Recuerdo a mi madre temblar, compungida, y derramar lágrimas en su conmoción, al ver “la piedad” de Miguel Ángel. ¿No sientes el dolor de una madre que sostiene sobre sus brazos el cuerpo inerte de su hijo? ¿No sientes en su mirada de mármol, arder la vida encendida de los latidos minerales? Parecía decirme mamá. ¿Acaso no sientes su dolor? Y fue la mano de Miguel Ángel, la mano humana ya descarnada y estrellada, la que esculpió el dolor en su cisma, en su máxima expresión, en la roca fría y yerma, que conmueve hasta las lágrimas a mi madre, cinco siglos después. El arte nos hace inmortales, y por ello más humanos, clama en cualquiera de sus formas, el sentimiento que lucha por permanecer, por superar las frágiles leyes humanas.


Por ello, y quizás porque necesito más tiempo que el habitualmente necesario, el arte en mí requiere paciencia, y requiere dominio por mi parte. Leo, me detengo, vuelvo a una frase, la señalo, la vuelvo a leer, la incorporo a mi vida, y la dejo, como con vida propia, en ese pequeño espacio de la conciencia cotidiana, para que juguetee a su antojo con los pensamientos más inmediatos. Permanece como una melodía, una pregunta a la que no hallamos respuesta y que permanece dormida a la espera de que la respuesta, como un sonido lejano, la alcance y la despierte bruscamente de su sueño inquieto. Una estrofa de un poema que permanece en nuestra percepción, impregnando los silencios de un fina esencia insuficiente para pensarla, pero suficiente para sentirla. Pero ello requiere tiempo, y requiere, sobretodo, intimidad.


La música, al igual que la lectura, me transporta a ese lugar íntimo, que precisa el abandono de la consciencia sobre lo circundante, para dedicarse exclusivamente a violar una a una todas las reglas de la razón. Como un camino que me conduce a abandonarme, para penetrar, paradójicamente, en mí mismo, pero imbuido de una lucidez y una clarividencia tal, que permite al alma tener ojos y a la mente reír como un niño. Pero se trata de una actividad privada, lenta, que requiere un ritual, y que sólo comienza cuando la soledad es suficiente como para olvidar toda vida que no se encuentre en mi mente. Por ello, nunca he disfrutado de los conciertos en vivo, nunca de las exposiciones acompañado. Si estoy en un concierto, estoy obligado a permanecer sentado, intentando alcanzar un estado de bienestar que en nada se relaciona con lo que normalmente me evoca el arte.
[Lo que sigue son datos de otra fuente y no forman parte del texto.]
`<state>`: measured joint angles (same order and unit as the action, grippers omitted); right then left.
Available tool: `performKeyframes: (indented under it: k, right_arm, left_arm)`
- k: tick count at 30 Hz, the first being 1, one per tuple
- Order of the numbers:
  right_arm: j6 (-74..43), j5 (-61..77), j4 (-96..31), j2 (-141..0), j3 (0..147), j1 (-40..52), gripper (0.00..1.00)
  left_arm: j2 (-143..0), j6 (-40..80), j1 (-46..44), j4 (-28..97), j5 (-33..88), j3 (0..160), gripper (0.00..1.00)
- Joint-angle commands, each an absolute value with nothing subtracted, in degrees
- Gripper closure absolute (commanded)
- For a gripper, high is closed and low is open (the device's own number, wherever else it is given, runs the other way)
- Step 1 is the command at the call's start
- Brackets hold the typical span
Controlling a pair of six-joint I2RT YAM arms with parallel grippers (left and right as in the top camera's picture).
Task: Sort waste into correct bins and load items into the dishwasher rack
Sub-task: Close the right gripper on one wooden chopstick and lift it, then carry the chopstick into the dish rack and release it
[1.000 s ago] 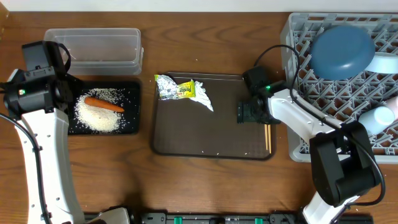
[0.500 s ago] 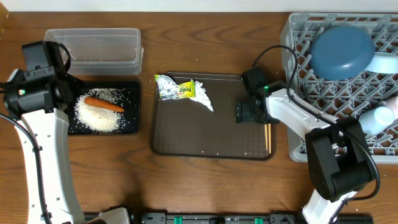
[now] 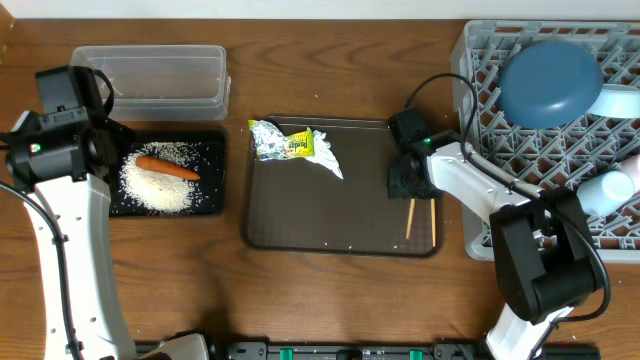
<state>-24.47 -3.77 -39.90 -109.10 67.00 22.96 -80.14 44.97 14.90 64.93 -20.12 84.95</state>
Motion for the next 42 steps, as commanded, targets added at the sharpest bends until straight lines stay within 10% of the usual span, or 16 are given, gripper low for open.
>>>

Lo percibo como un lenguaje hostil que no comprendiese, del que sólo me llegase una incómoda sensación de inquietud, y que por no poder alcanzarlo, por no comprenderlo, sus tonos se hicieran más graves, y sus timbres más penetrantes, como una discusión pasada de la que no recordamos el contenido sino sólo las percepciones y sensaciones imprecisas del malestar que nos causó.


Ésta es la razón por la que no acudo a conciertos, y también por la que prefiero alejarme del arte que no comprendo, hasta que llegue el momento en que esté en disposición de hacerlo. Las canciones en directo, que tanto me suelen gustar, las escucho sobre mi cama, imaginando los rostros de quienes la escuchan, el sentido veleidoso de sus expresiones, imagino también la sonrisa previa, o quizás posterior, de cuando elevó el tono, o cuando lo disminuyó, otorgando intencionalidad a cada una de sus partes, o convirtiendo toda la canción en un espacio sonoro sobre el que los objetos físicos, y las personas, pueden amar y odiar.


De todas formas, puede que al próximo concierto, sí vaya contigo.